«

»

FSP – Foreign Security Principals

Es ist möglich, in eine domänen-lokale Gruppe Benutzer aus einer anderen Domäne, zu der eine Vertrauensstellung besteht, aufzunehmen. In der Gruppen-Domäne werden die Gruppenmitglieder aus der fremden Domäne angezeigt. Es gibt auch einen Container mit dem Namen „ForeignSecurityPrincipals“ mit allen „Fremden Sicherheitskonten“. In der Mitglieder-Domäne findet man jedoch keinen Hinweis auf die Mitgliedschaft von Nutzern in Gruppen einer anderen Domäne. migRaven hilft hier weiter.

1. Cross-Domain Support für die Analyse von Gruppenmitgliedschaften

Domänen-übergreifende Gruppenmitgliedschaften ermitteln

ab migRaven Version 4.0.1010

1.1. Gruppenmitglieder aus einer anderen Domäne

Es ist möglich, in eine domänen-lokale Gruppe Benutzer aus einer anderen Domäne, zu der eine Vertrauensstellung besteht, aufzunehmen. In der Domäne, in der die Gruppe liegt, befindet sich ein Container mit dem Namen „ForeignSecurityPrincipals“ („Fremde Sicherheitsprinzipale“, „Fremde Sicherheitskonten“). In diesem wird für jedes Mitglied der Gruppe aus einer fremden Domäne ein Eintrag abgelegt, mit Informationen wie SID und Anzeigename.

FSP

Bild: Beim Öffnen des Containers „ForeignSecurityPrincipals“ werden die Benutzer aus anderen Domänen angezeigt. Bei den einzelnen Nutzern können wir uns unter „Mitglied von“ anzeigen lassen, in welcher bzw. in welchen Gruppen dieser Domäne das Objekt Mitglied ist.

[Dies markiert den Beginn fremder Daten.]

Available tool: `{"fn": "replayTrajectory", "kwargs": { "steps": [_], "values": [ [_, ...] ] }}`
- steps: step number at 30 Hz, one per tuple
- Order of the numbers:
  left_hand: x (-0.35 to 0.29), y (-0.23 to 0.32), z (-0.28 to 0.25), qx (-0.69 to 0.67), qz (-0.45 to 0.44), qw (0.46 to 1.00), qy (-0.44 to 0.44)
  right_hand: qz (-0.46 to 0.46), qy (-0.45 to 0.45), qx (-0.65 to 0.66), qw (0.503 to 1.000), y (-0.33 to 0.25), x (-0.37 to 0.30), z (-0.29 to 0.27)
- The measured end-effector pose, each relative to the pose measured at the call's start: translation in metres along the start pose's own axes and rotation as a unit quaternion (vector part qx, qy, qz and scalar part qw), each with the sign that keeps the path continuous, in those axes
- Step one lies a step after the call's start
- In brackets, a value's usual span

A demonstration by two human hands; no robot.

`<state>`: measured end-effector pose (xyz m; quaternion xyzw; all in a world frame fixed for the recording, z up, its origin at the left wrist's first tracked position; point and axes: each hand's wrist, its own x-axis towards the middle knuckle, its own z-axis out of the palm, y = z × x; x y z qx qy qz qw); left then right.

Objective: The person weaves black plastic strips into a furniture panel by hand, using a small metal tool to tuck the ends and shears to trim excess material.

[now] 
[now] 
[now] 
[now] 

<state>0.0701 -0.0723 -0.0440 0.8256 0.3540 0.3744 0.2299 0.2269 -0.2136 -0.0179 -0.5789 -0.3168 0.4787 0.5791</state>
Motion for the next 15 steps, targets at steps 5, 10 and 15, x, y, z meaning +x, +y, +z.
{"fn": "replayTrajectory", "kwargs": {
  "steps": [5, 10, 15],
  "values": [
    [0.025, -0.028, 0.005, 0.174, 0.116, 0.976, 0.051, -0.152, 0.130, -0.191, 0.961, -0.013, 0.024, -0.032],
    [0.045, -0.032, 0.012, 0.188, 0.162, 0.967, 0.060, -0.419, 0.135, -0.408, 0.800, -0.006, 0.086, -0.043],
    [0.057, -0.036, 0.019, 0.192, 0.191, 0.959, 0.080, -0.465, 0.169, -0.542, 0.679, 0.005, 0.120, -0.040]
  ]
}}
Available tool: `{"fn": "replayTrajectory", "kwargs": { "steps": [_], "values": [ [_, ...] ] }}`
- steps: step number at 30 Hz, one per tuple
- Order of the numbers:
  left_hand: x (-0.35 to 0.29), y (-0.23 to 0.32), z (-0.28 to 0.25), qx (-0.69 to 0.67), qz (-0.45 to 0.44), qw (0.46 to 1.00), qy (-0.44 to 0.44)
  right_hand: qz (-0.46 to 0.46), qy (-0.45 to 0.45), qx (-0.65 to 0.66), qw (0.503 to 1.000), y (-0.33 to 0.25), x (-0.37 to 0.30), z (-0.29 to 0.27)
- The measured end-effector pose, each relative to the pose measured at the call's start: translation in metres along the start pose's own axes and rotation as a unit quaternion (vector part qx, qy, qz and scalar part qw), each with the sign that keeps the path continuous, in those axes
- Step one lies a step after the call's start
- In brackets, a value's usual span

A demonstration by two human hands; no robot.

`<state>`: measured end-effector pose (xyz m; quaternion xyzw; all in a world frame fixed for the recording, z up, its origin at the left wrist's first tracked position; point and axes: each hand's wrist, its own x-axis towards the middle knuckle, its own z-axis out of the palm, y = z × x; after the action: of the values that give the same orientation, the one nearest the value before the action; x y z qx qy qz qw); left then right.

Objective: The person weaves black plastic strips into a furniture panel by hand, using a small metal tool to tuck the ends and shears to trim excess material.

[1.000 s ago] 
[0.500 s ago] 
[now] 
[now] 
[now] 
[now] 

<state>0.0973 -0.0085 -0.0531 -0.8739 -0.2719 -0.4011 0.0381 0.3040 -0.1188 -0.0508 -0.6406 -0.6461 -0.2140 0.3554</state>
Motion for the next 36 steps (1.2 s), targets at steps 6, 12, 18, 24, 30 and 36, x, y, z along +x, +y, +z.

1.2. Das Problem in der Domäne des Gruppenmitglies

Jetzt melden wir uns an der Domäne der Mitglieder an und lassen uns einen der Benutzer anzeigen. Natürlich werden uns die Mitgliedschaften des Nutzers angezeigt, aber nicht die in der fremden Domäne.

Eine unerwartete Lücke in Windows Informationssystem.

2. migRaven schafft hier Abhilfe

2.1. Mit dem AD-View

Nachdem Sie in migRaven Ihre Domänen gescannt haben, können Sie sich im AD-View einen Benutzer holen und es werden alle seine Mitgliedschaften angezeigt, auch die in der anderen Domäne.

AD-View

 

2.2. Mit dem Report-Generator

Sie möchten wissen, welche Gruppen Mitglieder in anderen Domänen haben bzw. welche Nutzer Mitglied in anderen Domänen sind.

Dazu gibt es im Report-Generator unter den AD-Abfragen den Job „Domänen übergreifende Gruppenmitgliedschaften ermitteln“.

ReportGenerator FSP

Bild: Abfrage „Domänen-übergreifende Gruppenmitgliedschaften ermitteln“ auswählen

 

Dieser ermittelt für die gescannten Domänen alle Relationen, bei denen Mitglied und Gruppe nicht in der gleichen Domäne sind.

ReportGenerator Mitglieder

Bild: Ergebnisanzeige: Mitglieder in Gruppen einer anderen Domäne

 

In den ersten Spalten werden Mitglieder angezeigt und deren Domäne. Diese Mitglieder sind Personen, können aber auch Gruppen sein. Rechts werden die Gruppen angezeigt, in denen die linken Objekte Mitglied sind, ebenfalls mit Domäne. Damit erhalten Sie einen Überblick Ihrer domänen-übergreifenden Gruppenmitgliedschaften.

Voraussetzung ist natürlich, dass Sie zu Anfang beim AD-Scan alle betroffenen Domänen gescannt haben.